The Gunman sees Sean Penn join the seemingly unstoppable conveyor belt of aging action men. From Sylvester Stallone, Bruce Willis, Arnold Schwarzenegger and of course that man Liam Neeson it seems old is the new tough. But while The Gunman contains numerous action set pieces its globe trotting mystery combined with damaged former military man is desperate to have more in common with The Bourne Identity than it does Taken but ultimately fails to be either.
Jim Terrier (Sean Penn) is a mercenary working in the fractured Democratic Republic Of Congo. When he is hired and succeeds in killing the Minister For Mines he has no choice but to flee the continent and his lover Annie (Jasmine Trinca). Years later he returns only to discover he is on a hit-list. Travelling to London he meets up with old colleagues before heading to Spain and finding that his friend, and the man instrumental in the assassination, Felix (Javier Bardem) is now married to Annie and not too pleased to see Jim.
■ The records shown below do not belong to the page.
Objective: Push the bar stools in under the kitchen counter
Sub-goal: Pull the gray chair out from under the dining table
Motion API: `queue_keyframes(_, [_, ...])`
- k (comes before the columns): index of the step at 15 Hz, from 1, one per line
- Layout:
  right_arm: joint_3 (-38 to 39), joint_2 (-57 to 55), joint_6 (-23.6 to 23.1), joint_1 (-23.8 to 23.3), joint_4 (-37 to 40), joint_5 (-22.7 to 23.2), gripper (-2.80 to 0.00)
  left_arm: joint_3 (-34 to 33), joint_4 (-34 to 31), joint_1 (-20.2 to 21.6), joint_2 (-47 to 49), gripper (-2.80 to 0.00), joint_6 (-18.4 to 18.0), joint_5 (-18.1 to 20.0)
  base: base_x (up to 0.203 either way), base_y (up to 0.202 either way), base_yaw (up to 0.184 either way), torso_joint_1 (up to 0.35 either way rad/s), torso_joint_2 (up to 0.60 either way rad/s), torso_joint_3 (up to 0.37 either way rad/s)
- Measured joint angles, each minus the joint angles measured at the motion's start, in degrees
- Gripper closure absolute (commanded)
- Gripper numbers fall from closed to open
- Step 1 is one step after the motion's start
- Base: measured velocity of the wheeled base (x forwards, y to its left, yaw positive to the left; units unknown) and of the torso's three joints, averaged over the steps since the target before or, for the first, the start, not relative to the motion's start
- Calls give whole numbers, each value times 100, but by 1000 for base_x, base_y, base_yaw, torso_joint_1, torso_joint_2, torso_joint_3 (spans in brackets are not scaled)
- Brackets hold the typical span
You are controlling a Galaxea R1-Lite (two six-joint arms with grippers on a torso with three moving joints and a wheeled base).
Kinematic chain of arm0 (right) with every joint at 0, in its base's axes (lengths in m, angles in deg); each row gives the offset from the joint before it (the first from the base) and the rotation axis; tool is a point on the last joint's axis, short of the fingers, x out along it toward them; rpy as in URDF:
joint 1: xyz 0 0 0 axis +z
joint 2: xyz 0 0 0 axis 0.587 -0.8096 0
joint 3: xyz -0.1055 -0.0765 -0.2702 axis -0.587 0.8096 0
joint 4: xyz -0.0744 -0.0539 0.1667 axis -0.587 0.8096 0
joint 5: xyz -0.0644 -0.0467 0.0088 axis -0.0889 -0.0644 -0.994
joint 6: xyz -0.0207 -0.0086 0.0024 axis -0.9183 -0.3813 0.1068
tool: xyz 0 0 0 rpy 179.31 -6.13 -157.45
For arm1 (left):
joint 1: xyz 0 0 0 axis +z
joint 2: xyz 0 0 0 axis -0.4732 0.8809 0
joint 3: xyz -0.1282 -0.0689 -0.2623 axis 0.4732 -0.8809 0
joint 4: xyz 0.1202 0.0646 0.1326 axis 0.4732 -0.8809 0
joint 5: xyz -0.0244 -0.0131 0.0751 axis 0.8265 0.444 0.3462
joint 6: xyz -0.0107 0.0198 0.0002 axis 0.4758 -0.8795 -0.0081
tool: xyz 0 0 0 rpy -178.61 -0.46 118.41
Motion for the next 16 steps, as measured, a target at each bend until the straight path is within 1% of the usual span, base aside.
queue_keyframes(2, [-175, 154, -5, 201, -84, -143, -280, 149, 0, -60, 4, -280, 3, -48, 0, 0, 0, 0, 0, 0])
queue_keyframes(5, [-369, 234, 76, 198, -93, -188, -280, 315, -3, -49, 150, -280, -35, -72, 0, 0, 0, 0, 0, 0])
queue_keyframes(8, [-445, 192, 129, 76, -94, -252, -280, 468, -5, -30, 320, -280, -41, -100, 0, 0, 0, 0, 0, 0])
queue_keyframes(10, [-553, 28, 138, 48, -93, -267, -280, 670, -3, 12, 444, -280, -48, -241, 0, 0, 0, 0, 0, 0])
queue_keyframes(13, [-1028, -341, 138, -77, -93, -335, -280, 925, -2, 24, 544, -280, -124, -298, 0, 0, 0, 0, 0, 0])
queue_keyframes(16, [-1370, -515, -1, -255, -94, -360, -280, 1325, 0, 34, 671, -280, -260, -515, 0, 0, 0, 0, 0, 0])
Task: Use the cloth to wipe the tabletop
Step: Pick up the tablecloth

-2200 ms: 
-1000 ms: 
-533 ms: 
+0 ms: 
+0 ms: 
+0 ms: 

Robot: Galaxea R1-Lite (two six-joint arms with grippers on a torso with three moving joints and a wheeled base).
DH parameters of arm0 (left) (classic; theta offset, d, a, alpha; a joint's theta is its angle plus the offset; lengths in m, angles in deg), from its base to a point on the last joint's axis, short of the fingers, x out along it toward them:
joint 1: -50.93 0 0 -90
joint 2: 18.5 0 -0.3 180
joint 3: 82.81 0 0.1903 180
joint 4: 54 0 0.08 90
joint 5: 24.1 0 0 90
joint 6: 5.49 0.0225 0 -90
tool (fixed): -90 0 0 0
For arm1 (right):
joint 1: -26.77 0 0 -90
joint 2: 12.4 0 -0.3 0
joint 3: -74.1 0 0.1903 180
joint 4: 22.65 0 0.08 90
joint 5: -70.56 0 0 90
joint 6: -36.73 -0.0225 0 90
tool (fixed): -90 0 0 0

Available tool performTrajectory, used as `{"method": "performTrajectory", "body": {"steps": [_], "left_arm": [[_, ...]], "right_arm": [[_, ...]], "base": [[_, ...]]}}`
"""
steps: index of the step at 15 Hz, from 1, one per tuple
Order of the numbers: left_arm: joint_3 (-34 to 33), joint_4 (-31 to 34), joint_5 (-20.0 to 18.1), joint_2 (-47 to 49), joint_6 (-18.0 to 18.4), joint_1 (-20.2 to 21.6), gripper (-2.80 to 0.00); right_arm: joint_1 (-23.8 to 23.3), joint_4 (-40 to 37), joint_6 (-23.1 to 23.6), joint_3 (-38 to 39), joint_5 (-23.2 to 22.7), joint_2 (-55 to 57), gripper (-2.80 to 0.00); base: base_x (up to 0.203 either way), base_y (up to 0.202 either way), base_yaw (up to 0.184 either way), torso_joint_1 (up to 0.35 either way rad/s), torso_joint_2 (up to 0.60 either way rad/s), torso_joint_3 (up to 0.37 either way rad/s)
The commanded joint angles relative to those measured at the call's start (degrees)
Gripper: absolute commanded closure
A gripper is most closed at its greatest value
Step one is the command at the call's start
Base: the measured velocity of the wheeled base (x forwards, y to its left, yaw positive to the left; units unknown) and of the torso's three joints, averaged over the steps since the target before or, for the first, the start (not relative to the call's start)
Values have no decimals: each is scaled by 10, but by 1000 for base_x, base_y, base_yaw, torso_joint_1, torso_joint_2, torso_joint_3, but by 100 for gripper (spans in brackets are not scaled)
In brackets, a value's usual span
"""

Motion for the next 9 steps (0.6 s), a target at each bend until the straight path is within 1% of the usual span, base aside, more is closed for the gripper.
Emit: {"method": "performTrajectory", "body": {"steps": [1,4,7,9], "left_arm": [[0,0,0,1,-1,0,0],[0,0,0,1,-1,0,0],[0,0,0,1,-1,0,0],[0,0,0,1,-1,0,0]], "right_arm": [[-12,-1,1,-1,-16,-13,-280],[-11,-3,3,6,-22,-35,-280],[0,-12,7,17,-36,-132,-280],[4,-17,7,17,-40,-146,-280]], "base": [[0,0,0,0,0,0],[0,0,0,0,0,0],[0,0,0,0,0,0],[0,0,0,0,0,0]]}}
There is a clunky metaphor towards the end of The Gunman which sees Terrier taking down bad guys in a bullfighting arena. As the bulls are encircled by their would-be slayers so Terrier is surrounded and out-gunned. The heavy-handed point being that Terrier is a tiring old bull, battle-worn but determined to dig his horns into something fleshy before he goes out. The problem is that there is a whiff of something else bull related and it’s not their fighting prowess.
Because The Gunman can never quite decide what to be; at times it’s satisfied just being a straight-up action movie, at others it wants to be a globally poignant drama akin to Blood Diamond. As such it succeeds in neither. Taken director Pierre Morel finds kinetic and violent ways of dispatching bad guys but the plot is cumbersome, like wading through treacle but lacking in anything to get genuinely stuck on.
Characters are introduced and dispatched with little regard for anything other than a good bit of blood-letting, quite why the likes of Bardem, Ray Winstone and Idris Elba agreed to star is anyone’s guess so pointless are their characters, and overall it feels, like its protagonist, tired and worn out. If it had the tension of Bourne or the guilty pleasures of Taken it might have merit but it has neither.
A stale and predictable actioner that, despite the occasionally entertaining death, feels more old-man than The Gunman.